**Task requirements:** Return the data exactly, apart from leaving out the pictures.

**Raw data:**
——————
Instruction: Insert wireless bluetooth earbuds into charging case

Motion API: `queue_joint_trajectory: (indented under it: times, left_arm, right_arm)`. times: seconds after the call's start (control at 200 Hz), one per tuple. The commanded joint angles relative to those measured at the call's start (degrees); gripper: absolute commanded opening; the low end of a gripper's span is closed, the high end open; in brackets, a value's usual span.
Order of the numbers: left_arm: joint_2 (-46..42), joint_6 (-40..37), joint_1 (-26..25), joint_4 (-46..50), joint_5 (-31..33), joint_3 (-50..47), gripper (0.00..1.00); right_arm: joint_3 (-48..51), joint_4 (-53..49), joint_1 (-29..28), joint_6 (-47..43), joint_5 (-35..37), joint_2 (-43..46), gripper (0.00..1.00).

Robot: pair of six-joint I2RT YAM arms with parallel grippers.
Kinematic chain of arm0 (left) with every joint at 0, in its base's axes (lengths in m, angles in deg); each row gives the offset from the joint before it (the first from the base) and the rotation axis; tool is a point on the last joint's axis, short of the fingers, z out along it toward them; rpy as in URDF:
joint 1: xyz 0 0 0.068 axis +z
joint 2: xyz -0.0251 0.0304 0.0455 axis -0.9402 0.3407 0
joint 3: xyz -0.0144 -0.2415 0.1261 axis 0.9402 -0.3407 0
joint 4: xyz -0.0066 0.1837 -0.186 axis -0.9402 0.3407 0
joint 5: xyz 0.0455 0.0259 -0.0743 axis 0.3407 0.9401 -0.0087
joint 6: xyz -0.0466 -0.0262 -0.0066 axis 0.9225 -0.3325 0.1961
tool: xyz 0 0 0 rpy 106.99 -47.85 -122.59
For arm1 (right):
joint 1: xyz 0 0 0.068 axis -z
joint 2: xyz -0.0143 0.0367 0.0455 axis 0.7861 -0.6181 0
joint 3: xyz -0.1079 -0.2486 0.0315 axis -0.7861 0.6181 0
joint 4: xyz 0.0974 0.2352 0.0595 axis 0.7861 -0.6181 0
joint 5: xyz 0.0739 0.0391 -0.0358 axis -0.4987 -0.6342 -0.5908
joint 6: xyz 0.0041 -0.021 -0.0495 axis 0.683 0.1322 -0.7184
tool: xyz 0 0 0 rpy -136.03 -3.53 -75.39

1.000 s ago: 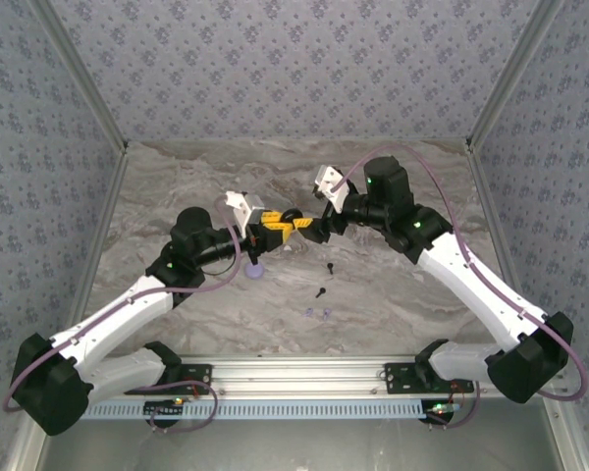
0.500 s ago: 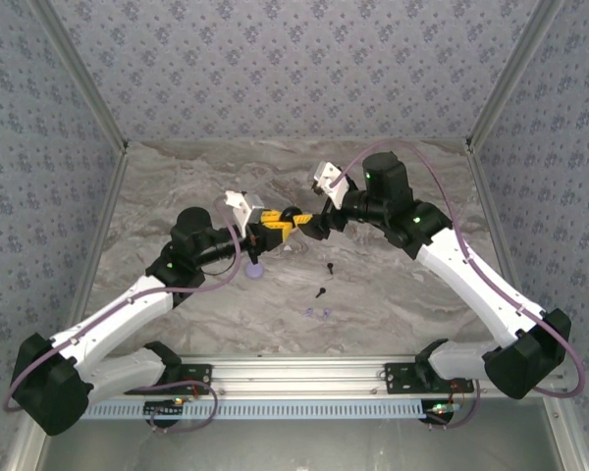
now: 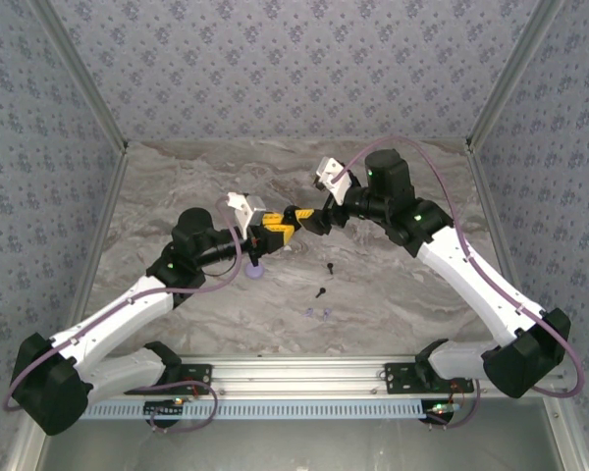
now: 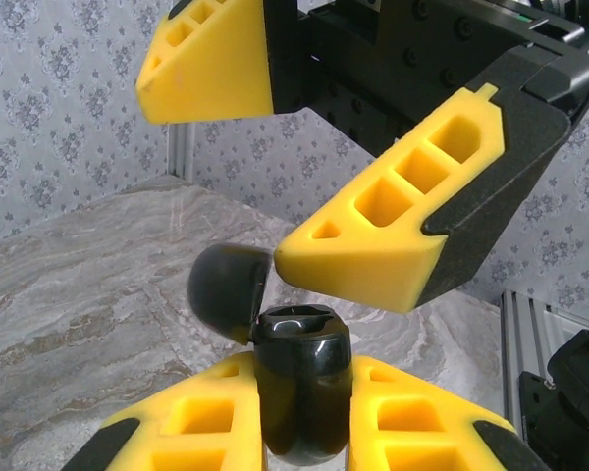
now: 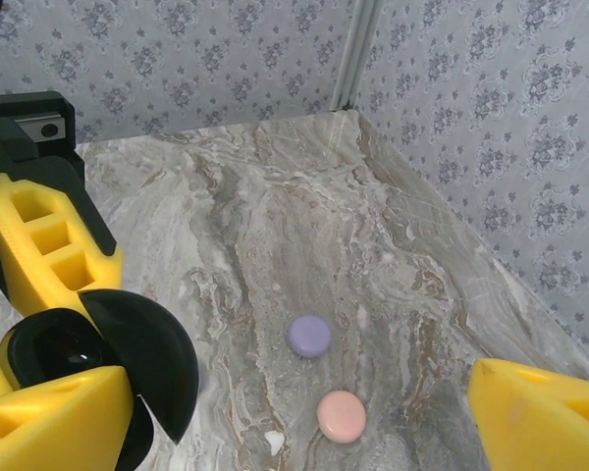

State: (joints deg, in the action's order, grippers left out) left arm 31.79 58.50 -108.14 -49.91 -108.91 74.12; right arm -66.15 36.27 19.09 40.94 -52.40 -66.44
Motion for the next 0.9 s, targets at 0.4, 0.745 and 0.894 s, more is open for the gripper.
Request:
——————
**Response:**
Instruction: Insert wireless bluetooth earbuds into charging case

Motion API: `queue_joint_trajectory: (indented under it: times, left_arm, right_arm)`. times: seconds after the call's start (control at 200 Hz), one per tuple. The commanded joint angles relative to those measured at the call's start (degrees); gripper: absolute commanded opening; the low end of a gripper's span is closed, the high end open; in brackets, a value's usual span.
Order of the numbers: left_arm: joint_2 (-46..42), joint_6 (-40..37), joint_1 (-26..25), joint_4 (-46..50), joint_5 (-31..33), joint_3 (-50..47), gripper (0.00..1.00); right_arm: joint_3 (-48..51), joint_4 (-53..49), joint_1 (-29..28), joint_6 (-47..43), joint_5 (-35..37), joint_2 (-43..46), gripper (0.00..1.00).

Robot: pair of six-joint I2RT YAM arms with parallel grippers.
Kinematic chain of arm0 (left) with every joint at 0, in its base's axes (lengths in m, angles in deg); each row gives the offset from the joint before it (the first from the base) and the rotation axis; tool is a point on the last joint's axis, short of the fingers, z out along it toward them; rpy as in URDF:
joint 1: xyz 0 0 0.068 axis +z
joint 2: xyz -0.0251 0.0304 0.0455 axis -0.9402 0.3407 0
joint 3: xyz -0.0144 -0.2415 0.1261 axis 0.9402 -0.3407 0
joint 4: xyz -0.0066 0.1837 -0.186 axis -0.9402 0.3407 0
joint 5: xyz 0.0455 0.0259 -0.0743 axis 0.3407 0.9401 -0.0087
joint 6: xyz -0.0466 -0.0262 -0.0066 axis 0.9225 -0.3325 0.1961
tool: xyz 0 0 0 rpy 106.99 -47.85 -122.59
For arm1 (right):
joint 1: xyz 0 0 0.068 axis -z
joint 2: xyz -0.0143 0.0367 0.0455 axis 0.7861 -0.6181 0
joint 3: xyz -0.1079 -0.2486 0.0315 axis -0.7861 0.6181 0
joint 4: xyz 0.0974 0.2352 0.0595 axis 0.7861 -0.6181 0
joint 5: xyz 0.0739 0.0391 -0.0358 axis -0.4987 -0.6342 -0.5908
joint 6: xyz 0.0041 -0.021 -0.0495 axis 0.683 0.1322 -0.7184
tool: xyz 0 0 0 rpy -136.03 -3.53 -75.39

1.000 s ago: 
0.500 s ago: 
now: 
now: 
now: 

State: (joints deg, in the action's order, grippers left out) left arm 31.79 58.50 -108.14 -49.91 -108.91 74.12; right arm -66.15 36.27 19.09 40.94 -52.40 -66.44
Motion for the next 0.9 s, targets at 0.4, 0.745 and 0.894 s, more is open for the gripper.
Request:

Nothing further remains in the output.